* **Your task**
Print nothing except the lines of the listing below from the line with "x=539, y=290" to the line with "A marked-up camera", each exactly as written, both ends included.

* **Exercise material**
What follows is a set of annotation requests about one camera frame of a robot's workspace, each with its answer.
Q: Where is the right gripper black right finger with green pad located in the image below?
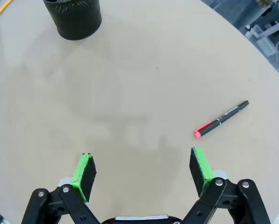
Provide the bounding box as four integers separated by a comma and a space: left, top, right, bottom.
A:
180, 147, 272, 224

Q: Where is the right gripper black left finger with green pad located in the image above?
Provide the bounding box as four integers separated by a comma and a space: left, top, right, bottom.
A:
21, 153, 100, 224

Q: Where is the black mesh pen holder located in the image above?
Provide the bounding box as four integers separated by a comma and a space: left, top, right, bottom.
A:
42, 0, 102, 41

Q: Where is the black marker red cap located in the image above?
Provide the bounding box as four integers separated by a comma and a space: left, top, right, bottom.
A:
194, 100, 249, 138

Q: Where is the yellow pencil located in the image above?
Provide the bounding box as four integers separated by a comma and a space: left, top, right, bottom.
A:
0, 0, 13, 18

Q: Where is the grey metal frame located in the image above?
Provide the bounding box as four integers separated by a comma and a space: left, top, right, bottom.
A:
244, 20, 279, 42

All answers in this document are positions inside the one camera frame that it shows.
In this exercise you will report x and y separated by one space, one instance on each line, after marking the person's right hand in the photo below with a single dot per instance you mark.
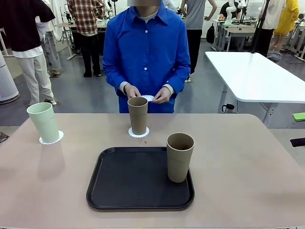
132 91

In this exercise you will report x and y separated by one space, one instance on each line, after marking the person's left hand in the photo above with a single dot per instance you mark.
164 95

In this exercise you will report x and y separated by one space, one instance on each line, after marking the white scalloped paper coaster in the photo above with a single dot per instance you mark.
61 135
148 97
139 136

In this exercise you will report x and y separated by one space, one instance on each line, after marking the tall brown cup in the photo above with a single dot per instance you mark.
179 164
138 117

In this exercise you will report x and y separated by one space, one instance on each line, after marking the tall pale green cup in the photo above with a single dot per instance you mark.
44 124

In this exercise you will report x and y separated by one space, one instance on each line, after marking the person's left forearm blue sleeve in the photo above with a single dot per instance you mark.
179 83

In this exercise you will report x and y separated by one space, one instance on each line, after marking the person's right forearm blue sleeve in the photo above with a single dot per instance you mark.
114 83

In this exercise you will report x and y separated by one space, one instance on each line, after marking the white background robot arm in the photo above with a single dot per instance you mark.
230 13

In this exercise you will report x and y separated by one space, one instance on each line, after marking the person in blue shirt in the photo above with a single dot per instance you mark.
147 47

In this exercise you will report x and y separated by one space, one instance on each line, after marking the black backpack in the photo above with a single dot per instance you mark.
210 34

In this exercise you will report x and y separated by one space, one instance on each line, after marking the person in grey sleeveless top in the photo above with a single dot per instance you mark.
196 16

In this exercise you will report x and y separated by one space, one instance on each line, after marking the person in plaid shirt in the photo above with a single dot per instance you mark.
85 16

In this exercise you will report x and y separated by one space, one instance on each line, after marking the person in grey trousers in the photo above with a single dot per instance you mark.
52 52

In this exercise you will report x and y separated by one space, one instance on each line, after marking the black plastic serving tray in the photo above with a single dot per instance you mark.
124 183

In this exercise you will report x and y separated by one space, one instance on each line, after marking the white table with rounded corners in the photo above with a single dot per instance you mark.
257 76

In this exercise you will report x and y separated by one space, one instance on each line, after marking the grey lab desk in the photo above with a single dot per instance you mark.
238 29

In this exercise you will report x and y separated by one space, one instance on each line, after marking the seated person in black top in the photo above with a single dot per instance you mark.
224 9

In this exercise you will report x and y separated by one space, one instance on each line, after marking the grey bundle on floor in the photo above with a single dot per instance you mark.
274 56

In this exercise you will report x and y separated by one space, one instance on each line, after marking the white cylindrical air purifier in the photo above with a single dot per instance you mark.
7 83

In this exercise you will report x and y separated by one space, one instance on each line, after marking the person in black shirt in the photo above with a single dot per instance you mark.
21 28

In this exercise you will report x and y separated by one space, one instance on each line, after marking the black tripod pole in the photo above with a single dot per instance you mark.
264 14

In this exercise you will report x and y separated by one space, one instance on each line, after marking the person in white shirt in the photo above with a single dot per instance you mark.
271 14

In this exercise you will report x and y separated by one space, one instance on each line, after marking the dark patterned object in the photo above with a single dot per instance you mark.
3 138

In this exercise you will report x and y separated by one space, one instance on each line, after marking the bright green flat piece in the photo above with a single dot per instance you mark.
299 117

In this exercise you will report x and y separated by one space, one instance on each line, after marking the black rounded bar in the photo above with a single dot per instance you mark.
299 142

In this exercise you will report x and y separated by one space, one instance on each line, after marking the person in yellow coat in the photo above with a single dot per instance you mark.
287 19

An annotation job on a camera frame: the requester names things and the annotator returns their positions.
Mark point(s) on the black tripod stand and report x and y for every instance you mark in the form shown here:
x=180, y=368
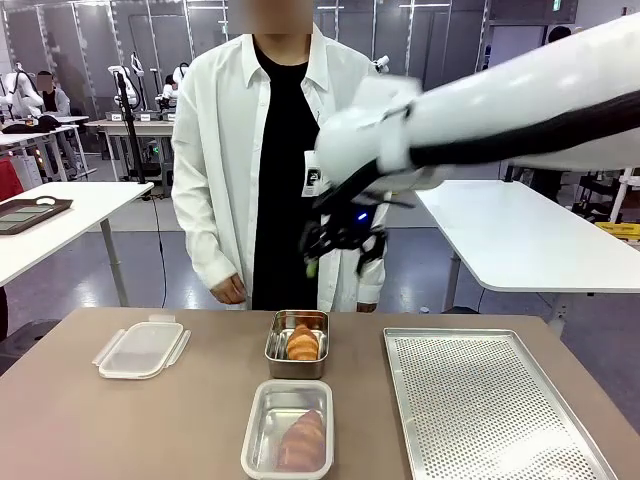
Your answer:
x=131, y=130

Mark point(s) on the white table with rounded corners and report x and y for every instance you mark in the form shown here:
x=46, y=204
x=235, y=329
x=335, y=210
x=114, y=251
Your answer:
x=520, y=235

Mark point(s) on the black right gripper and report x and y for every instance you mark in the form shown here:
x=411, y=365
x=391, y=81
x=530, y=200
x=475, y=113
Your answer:
x=350, y=222

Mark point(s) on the golden brown croissant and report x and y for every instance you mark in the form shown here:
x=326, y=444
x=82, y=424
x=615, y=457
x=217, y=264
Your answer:
x=301, y=344
x=302, y=442

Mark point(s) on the grey background work table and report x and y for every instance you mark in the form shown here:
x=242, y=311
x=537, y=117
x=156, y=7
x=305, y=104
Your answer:
x=130, y=127

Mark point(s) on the person's right forearm white sleeve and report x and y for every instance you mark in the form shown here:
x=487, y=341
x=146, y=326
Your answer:
x=205, y=230

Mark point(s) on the seated person in background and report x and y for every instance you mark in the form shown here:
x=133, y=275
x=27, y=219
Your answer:
x=51, y=95

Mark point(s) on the white name badge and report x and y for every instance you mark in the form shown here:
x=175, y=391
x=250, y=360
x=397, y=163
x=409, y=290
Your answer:
x=313, y=174

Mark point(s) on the person's right hand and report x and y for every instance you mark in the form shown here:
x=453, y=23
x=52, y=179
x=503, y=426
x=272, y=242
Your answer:
x=229, y=290

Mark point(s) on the person's left forearm white sleeve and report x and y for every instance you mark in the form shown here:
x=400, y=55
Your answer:
x=372, y=285

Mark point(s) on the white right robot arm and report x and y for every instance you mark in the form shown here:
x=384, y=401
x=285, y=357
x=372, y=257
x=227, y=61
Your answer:
x=500, y=95

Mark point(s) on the steel container with pale rim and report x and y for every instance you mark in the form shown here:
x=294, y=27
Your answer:
x=287, y=430

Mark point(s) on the small steel container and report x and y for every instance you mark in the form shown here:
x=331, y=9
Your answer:
x=297, y=345

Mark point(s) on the white table holding brown tray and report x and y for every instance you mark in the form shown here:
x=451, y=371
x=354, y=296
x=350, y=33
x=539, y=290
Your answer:
x=70, y=220

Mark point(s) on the white background work table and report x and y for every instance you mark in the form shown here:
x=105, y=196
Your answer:
x=45, y=142

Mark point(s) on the translucent plastic container lid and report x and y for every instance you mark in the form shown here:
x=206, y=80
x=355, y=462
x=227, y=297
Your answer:
x=142, y=349

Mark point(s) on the red chair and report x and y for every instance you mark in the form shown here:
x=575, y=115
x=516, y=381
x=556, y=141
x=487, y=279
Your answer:
x=9, y=179

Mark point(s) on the dark brown serving tray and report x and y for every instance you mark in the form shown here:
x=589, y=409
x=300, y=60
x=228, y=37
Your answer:
x=30, y=215

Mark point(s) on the person in white shirt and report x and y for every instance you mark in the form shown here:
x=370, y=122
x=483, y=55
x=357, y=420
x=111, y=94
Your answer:
x=225, y=165

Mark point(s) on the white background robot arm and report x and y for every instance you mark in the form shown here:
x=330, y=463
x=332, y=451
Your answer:
x=20, y=90
x=172, y=87
x=129, y=80

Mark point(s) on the perforated aluminium baking tray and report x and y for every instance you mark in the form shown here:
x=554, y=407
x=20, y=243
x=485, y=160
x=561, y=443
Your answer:
x=485, y=405

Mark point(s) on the yellow black striped object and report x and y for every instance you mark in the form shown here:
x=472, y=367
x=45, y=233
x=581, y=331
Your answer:
x=620, y=232

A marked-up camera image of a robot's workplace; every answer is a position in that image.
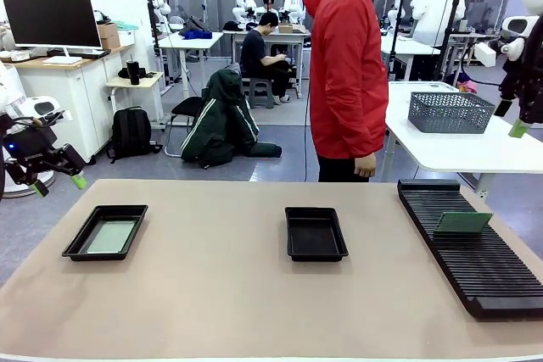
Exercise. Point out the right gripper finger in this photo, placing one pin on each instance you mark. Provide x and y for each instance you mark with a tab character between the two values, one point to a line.
504	105
519	129

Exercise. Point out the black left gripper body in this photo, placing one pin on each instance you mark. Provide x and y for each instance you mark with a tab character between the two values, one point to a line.
29	143

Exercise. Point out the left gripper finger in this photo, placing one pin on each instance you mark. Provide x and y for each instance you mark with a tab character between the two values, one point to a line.
72	163
40	189

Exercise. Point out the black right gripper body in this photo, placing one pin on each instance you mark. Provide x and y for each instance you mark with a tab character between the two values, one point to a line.
532	90

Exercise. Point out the black ESD tray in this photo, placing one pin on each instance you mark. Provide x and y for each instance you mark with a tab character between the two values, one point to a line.
106	210
314	237

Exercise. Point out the green circuit board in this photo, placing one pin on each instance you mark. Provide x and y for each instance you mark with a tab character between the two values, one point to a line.
462	223
110	237

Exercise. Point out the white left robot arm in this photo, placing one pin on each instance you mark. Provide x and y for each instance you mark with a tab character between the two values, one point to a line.
38	105

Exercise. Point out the person's right hand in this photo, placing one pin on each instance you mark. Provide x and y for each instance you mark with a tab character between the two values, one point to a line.
365	165

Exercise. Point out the grey plastic basket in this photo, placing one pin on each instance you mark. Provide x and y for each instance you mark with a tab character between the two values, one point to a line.
449	116

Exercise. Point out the white side table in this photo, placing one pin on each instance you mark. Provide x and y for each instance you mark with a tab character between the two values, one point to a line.
466	150

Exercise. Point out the black backpack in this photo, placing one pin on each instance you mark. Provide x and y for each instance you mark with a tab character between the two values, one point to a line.
131	133

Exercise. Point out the low shelf rack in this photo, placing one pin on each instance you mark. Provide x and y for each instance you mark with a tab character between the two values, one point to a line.
471	46

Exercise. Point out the white cabinet with wooden top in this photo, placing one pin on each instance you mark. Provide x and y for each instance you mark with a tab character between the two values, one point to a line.
85	95

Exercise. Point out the black keyboard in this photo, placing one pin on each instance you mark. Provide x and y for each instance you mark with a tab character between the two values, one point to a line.
85	54

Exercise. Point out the small wooden side table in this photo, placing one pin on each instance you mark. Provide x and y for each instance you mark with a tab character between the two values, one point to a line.
140	82

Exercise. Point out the black tumbler with straw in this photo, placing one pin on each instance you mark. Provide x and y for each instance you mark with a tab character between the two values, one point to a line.
133	74

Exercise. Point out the white background table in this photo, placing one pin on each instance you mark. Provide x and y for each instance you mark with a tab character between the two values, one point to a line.
407	46
191	42

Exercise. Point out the person in white jacket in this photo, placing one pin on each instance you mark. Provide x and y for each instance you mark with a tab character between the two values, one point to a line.
437	10

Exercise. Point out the black computer monitor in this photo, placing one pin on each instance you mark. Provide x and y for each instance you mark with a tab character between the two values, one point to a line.
51	18

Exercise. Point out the black chair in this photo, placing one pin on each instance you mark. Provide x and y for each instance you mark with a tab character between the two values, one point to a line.
186	107

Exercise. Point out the cardboard box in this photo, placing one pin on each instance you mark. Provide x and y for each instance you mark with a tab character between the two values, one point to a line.
108	35

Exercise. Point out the black slotted board rack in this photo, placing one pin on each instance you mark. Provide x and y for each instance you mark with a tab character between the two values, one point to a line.
466	260

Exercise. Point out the dark green jacket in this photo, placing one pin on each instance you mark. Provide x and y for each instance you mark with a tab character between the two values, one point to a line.
220	124

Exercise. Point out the person in red jacket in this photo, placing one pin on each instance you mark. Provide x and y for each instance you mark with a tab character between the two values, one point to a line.
343	61

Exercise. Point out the blue cloth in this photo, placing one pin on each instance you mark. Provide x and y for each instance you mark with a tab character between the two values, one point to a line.
197	34

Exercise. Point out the grey plastic stool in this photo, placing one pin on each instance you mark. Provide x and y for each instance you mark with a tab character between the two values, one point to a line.
259	93

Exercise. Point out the seated person in black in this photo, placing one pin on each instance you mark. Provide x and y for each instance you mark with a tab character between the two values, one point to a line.
254	48

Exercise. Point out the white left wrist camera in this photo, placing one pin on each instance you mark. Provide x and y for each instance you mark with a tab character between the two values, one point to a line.
57	118

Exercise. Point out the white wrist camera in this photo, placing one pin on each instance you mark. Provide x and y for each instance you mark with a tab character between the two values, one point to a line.
57	118
485	54

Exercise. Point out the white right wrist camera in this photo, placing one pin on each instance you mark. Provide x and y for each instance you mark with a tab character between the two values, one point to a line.
485	54

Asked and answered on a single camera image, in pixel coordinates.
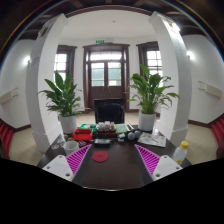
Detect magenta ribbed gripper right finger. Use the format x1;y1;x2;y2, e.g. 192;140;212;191
134;143;184;182

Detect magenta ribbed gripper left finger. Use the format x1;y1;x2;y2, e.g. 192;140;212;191
42;143;92;183

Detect white cup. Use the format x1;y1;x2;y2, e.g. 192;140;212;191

* **Task answer**
x=539, y=290
Your answer:
x=70, y=220

Mark point(s) on the white background work table and report x and y for every instance you mark in the form shown here:
x=105, y=196
Your answer:
x=45, y=142

Mark point(s) on the translucent plastic container lid and report x and y for every instance you mark in the form shown here:
x=206, y=80
x=355, y=462
x=227, y=297
Your answer:
x=142, y=349

Mark point(s) on the red chair and report x and y for every instance you mark in the form shown here:
x=575, y=115
x=516, y=381
x=556, y=141
x=487, y=279
Your answer:
x=9, y=179

Mark point(s) on the dark brown serving tray and report x and y for every instance you mark in the form shown here:
x=589, y=409
x=300, y=60
x=228, y=37
Your answer:
x=30, y=215

Mark point(s) on the person in white shirt and report x and y for every instance you mark in the form shown here:
x=370, y=122
x=483, y=55
x=357, y=420
x=111, y=94
Your answer:
x=225, y=165

Mark point(s) on the white background robot arm and report x and y for every instance you mark in the form shown here:
x=330, y=463
x=332, y=451
Your answer:
x=20, y=90
x=172, y=87
x=129, y=80

Mark point(s) on the perforated aluminium baking tray and report x and y for every instance you mark in the form shown here:
x=554, y=407
x=20, y=243
x=485, y=160
x=561, y=443
Your answer:
x=485, y=405

Mark point(s) on the yellow black striped object and report x and y for every instance you mark in the form shown here:
x=472, y=367
x=45, y=233
x=581, y=331
Your answer:
x=620, y=232

A marked-up camera image of a robot's workplace; every answer is a position in that image.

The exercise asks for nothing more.